Shale gas horizontal well productions vary from hundreds of m3/day to 1 million m3/day, however, there are no significate variations in the reservoir petrophysical properties, such as TOC, porosity and gas content, etc. Natural fractures play an important role in the performance after hydraulic stimulation. The presence of natural fractures can sometimes optimize the stimulation by complexing the hydraulic fractures network, but they can also cause problems, such as sand plug, fluid leak-off, etc.
High-resolution wellbore measurements such as micro-resistivity images are used to find natural fractures along the borehole, however, the depth of investigation (DOI) is about 1-2 cm. Stoneley wave attenuation and reflection techniques have a DOI of about 0.7m. Dipole shear wave reflection imaging techniques can be further used to extend the volume of investigation to about 20-30 m into the reservoir. An integrated workflow which incorporates the micro-resistivity images and acoustic images compensates the vertical resolution and DOI of the measurements. It enables the prediction of the natural fractures developed in the reservoir.

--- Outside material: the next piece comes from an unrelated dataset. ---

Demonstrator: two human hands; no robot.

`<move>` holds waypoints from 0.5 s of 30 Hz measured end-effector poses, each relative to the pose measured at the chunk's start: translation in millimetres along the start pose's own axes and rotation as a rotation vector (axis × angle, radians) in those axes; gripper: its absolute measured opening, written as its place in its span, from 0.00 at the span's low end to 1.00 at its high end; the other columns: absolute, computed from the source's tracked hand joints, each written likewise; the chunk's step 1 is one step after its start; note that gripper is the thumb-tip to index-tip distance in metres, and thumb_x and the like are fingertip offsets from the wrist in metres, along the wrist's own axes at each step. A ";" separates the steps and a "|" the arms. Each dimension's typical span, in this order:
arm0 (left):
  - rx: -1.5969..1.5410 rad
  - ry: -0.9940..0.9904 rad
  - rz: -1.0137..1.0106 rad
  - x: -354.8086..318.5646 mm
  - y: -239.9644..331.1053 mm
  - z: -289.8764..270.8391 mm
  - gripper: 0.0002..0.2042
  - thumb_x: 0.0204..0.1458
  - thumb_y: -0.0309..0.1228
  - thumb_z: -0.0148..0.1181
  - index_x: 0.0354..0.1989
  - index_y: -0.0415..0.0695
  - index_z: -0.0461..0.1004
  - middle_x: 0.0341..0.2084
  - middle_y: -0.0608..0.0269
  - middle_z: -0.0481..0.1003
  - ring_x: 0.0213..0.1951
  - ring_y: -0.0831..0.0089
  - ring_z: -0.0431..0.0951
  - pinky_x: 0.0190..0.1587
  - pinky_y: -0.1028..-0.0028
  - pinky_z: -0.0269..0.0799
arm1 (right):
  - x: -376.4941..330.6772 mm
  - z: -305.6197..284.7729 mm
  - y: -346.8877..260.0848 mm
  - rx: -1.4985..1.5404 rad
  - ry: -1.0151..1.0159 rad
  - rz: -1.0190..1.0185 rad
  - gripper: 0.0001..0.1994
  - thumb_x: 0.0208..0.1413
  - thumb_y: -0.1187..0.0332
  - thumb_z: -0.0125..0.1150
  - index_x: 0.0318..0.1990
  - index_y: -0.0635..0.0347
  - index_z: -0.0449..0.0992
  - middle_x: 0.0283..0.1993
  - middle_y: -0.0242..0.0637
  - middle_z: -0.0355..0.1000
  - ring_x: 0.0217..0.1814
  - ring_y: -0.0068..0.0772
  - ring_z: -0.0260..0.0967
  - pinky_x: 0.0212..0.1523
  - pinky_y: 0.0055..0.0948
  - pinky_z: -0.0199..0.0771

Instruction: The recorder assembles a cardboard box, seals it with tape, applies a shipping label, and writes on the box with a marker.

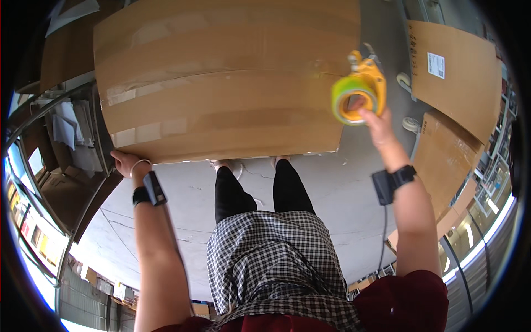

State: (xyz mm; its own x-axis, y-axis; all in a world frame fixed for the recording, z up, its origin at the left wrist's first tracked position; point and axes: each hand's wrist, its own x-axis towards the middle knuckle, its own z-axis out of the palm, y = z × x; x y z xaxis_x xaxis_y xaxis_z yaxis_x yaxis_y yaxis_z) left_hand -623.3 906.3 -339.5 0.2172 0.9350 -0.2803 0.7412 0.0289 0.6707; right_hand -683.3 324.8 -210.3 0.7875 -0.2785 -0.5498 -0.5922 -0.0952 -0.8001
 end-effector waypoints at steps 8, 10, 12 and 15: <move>-0.442 -0.318 -0.195 -144.2 -17.9 -10.8 0.41 0.58 0.62 0.44 0.66 0.35 0.57 0.65 0.54 0.60 0.62 0.61 0.64 0.63 0.66 0.60 | 5.5 97.7 18.7 -0.047 0.046 -0.297 0.11 0.42 0.74 0.50 0.37 0.62 0.69 0.28 0.31 0.68 0.30 0.24 0.64 0.35 0.23 0.68; -0.473 -0.353 -0.377 -226.8 -32.8 -2.1 0.40 0.59 0.59 0.45 0.65 0.33 0.56 0.64 0.52 0.61 0.60 0.60 0.65 0.62 0.65 0.61 | 3.6 101.1 18.0 -0.113 0.049 -0.294 0.12 0.42 0.74 0.51 0.38 0.62 0.69 0.29 0.32 0.68 0.30 0.24 0.64 0.36 0.23 0.67; -0.454 -0.421 -0.473 -307.4 -65.5 11.0 0.36 0.58 0.59 0.47 0.61 0.36 0.63 0.58 0.53 0.67 0.56 0.62 0.68 0.61 0.66 0.62 | -0.3 105.6 17.6 -0.121 0.056 -0.293 0.13 0.42 0.74 0.51 0.39 0.62 0.69 0.29 0.31 0.68 0.31 0.23 0.64 0.37 0.23 0.67; -0.302 -0.730 -0.240 -413.7 -109.5 17.8 0.25 0.56 0.43 0.61 0.55 0.36 0.68 0.53 0.53 0.71 0.53 0.65 0.70 0.57 0.67 0.65 | 0.8 127.7 9.0 -0.123 0.029 -0.286 0.14 0.42 0.74 0.51 0.41 0.62 0.69 0.31 0.31 0.68 0.33 0.22 0.64 0.38 0.22 0.67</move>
State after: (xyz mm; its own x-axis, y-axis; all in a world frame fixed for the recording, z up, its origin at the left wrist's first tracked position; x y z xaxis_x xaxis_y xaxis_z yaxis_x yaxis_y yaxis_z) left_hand -783.0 510.1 -309.2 0.5096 0.4296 -0.7455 0.6401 0.3897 0.6621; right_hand -666.2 445.7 -248.5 0.9211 -0.2506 -0.2979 -0.3647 -0.2882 -0.8854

A Case study is presented in the Changning shale gas field of PetroChina. The development magnitudes of the natural fractures in the vertical and horizontal wells are different. High angle natural fractures are seldomly seen on the micro-resistivity images and the drilling cores in the pay zone of the vertical wells. However, natural fractures can be found using measurement of stoneley wave attenuation and reflection, and dipole shear wave reflection imaging techniques in the reservoirs of the horizontal wells. The presence of nature fractures must be considered in the hydraulic fracturing of the horizontal wells. A completion design based on the reservoir quality, brittleness, stress magnitudes and natural fractures has improved perforation efficiency and production performance.
This paper discusses a novel application of multi-scale fracture detection from borehole micro-resistivity image and dipole shear wave reflection imaging in shale gas horizontal wells. The hydraulic stimulation based on the natural fractures proves to be successful, and the gas production is promising.